The tremors' strength is difficult to estimate, Ballouz said. However, "Apophis' gravity is about 250,000 times smaller than Earth's," he added. "So, we think that events of much smaller magnitude could plausibly shake things up on its surface."
This means the quakes may be intense enough to loft boulders from Apophis' surface. While some rocks may escape, most will fall back onto Apophis, creating distinct surface patterns that a passing spacecraft could identify.
The other process that could "refresh" Apophis' surface is a change in its tumbling. Tumbling occurs because the asteroid doesn't rotate on a fixed axis or time period; instead, it tumbles through space like a badly thrown football.
An unrelated 2023 study showed that Earth's gravity would cause the asteroid to rotate either more quickly or more slowly depending on its orientation during the 2029 approach. The new simulations confirmed this finding. They also revealed that the changes in Apophis' tumbling will cause the sloping faces of surface rocks to destabilize, potentially triggering landslides in extreme cases. Unlike the seismic shaking, these changes will occur gradually, over tens of thousands of years.

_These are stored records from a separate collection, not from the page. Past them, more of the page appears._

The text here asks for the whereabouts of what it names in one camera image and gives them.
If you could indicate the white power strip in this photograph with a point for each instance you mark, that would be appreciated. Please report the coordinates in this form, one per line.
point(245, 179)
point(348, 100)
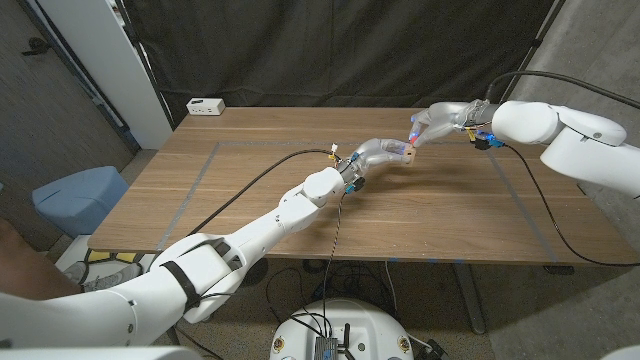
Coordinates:
point(205, 106)

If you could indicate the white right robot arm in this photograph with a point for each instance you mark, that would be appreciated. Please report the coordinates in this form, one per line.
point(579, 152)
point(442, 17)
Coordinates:
point(575, 145)

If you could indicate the grey table leg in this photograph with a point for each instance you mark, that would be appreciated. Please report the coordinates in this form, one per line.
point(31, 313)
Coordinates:
point(470, 300)

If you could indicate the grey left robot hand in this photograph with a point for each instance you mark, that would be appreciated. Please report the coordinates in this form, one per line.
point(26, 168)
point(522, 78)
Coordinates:
point(375, 152)

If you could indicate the grey electronics module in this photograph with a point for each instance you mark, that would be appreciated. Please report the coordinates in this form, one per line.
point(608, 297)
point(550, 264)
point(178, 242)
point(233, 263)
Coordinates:
point(326, 348)

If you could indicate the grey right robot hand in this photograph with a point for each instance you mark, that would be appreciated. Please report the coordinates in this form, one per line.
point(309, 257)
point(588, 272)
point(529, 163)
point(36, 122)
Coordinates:
point(445, 117)

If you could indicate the black curtain backdrop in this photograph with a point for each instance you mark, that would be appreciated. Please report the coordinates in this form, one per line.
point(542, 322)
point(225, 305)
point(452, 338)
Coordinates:
point(340, 50)

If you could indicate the white cabinet panel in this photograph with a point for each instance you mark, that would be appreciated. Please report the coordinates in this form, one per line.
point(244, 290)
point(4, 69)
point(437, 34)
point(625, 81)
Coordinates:
point(110, 65)

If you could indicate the blue padded stool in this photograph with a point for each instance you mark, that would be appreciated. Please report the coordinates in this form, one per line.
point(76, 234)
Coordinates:
point(80, 197)

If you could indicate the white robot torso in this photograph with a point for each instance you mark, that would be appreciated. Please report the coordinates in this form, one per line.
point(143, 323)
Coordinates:
point(365, 325)

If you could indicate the small wooden block with holes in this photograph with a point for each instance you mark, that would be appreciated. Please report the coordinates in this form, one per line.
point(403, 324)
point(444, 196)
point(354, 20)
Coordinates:
point(410, 156)

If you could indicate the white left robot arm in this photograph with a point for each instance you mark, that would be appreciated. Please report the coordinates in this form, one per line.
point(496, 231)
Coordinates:
point(200, 270)

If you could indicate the black round floor fan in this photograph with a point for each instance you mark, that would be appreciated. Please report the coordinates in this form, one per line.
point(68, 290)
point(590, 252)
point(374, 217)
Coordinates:
point(257, 272)

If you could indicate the black backdrop stand pole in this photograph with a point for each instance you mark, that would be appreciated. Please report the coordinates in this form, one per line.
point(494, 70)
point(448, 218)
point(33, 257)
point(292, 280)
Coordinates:
point(147, 70)
point(532, 47)

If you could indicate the person's bare leg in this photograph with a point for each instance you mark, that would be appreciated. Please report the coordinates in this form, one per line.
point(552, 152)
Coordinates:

The results don't just predict how Apophis will fare following the 2029 encounter. According to Ballouz, "they introduce a novel mechanism for asteroid surface refreshing that may provide an answer to a decades-long problem of how close planetary encounters can modify small body surfaces."
Ballouz and his colleagues hope that NASA's OSIRIS-APEX mission will confirm their hypotheses. Repurposed from OSIRIS-REx — the spacecraft that picked up samples from the asteroid Bennu — OSIRIS-APEX is scheduled to study Apophis during its 2029 encounter. It will rendezvous with the asteroid for 18 months to study its chemical composition and chart its surface.
The study, currently available on the arXiv preprint database, has been accepted for publication in The Planetary Science Journal.